L pads are good for attenuating the compression driver in a PA speaker and things as such. For a guitar amp, definitely use a hotplate or something. Oh and welcome


----------



## LedZeppelinFan

crossroadsnyc said:


>



Thanks much!


----------



## LedZeppelinFan

JohnH said:


> It seems like you have found some products at those prices, do you have links to them? lets have a look. And what is your amp and speaker set up? Also, how much do you need to turn down? just a few db for a loud jam? or all the way to bedroom level?

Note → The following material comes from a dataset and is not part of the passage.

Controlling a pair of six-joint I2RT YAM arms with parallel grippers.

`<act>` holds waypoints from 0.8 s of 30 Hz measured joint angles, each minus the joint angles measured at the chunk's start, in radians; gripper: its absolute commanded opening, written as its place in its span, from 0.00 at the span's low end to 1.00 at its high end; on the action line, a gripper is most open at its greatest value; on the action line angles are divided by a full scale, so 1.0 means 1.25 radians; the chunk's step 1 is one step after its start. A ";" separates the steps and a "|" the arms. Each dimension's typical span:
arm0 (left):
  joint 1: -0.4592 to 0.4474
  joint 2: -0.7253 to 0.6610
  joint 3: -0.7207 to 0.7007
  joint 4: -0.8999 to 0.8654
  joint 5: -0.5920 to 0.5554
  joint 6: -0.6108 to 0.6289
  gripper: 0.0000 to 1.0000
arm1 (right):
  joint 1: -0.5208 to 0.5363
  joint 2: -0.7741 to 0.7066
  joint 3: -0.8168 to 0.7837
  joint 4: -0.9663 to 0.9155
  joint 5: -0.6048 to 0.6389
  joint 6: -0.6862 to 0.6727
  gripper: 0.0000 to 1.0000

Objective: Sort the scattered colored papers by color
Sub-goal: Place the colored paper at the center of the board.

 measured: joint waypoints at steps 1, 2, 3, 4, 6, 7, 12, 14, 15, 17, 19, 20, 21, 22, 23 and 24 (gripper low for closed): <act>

The JHS Little Black Amp Box seems like it'd do the trick if I had an FX loop. (I have absolutely no experience with attenuators, so if I'm brutally butchering any logic on them, I do apologize.) I am currently using a replica 1969 Layout 1959 100w Plexi for a head, which I hand built. I want flexibility to use this head with a much smaller cabinet (i.e. 75w 1x12) without destroying speakers. I am after as much power cutting as possible. I do not want to remove tubes or anything like that, just have some way of disposing of at least 25w, using an external unit, which I'd prefer to build myself to save cash, and have the pride in knowing that everything from my pedalboard on, I have built myself. Thanks for any help that you may have! I've read stories about people using resistors to get their L-pads to work for high powered amps (i.e. 100w) and am trying to find out if that is possible, or if the guy on the Internet who said that was full of s***. All my attenuator knowledge comes from the internet, so give me a break if I sound moron-ish.


----------



## JohnH

If the main reason is just to be sure of not blowing a speaker, then how about you get an 8Ohm speaker, and an 8 Ohm Power resistor rated at 100w. Wire them in series for a net nominal 16Ohm Load. You'll only get 3db of attenuation, but the speaker will only see half the amp power, and so will the resistor.

Here's one:

HS100 8R0 1% Arcol | Mouser

I've not done this and I don't know how it will sound

You could also wire a toggle switch to bypass it and return the speaker to full output


----------



## LedZeppelinFan

JohnH said:


> If the main reason is just to be sure of not blowing a speaker, then how about you get an 8Ohm speaker, and an 8 Ohm Power resistor rated at 100w. Wire them in series for a net nominal 16Ohm Load. You'll only get 3db of attenuation, but the speaker will only see half the amp power, and so will the resistor.
> 
> Here's one:
> 
> HS100 8R0 1% Arcol | Mouser
> 
> I've not done this and I don't know how it will sound
> 
> You could also wire a toggle switch to bypass it and return the speaker to full output



You, my friend, are a genius. I'm used to pedals and amps and such, but cab building is like some strange foreign language... Thanks! This, I will do. Screw L-Pads.


----------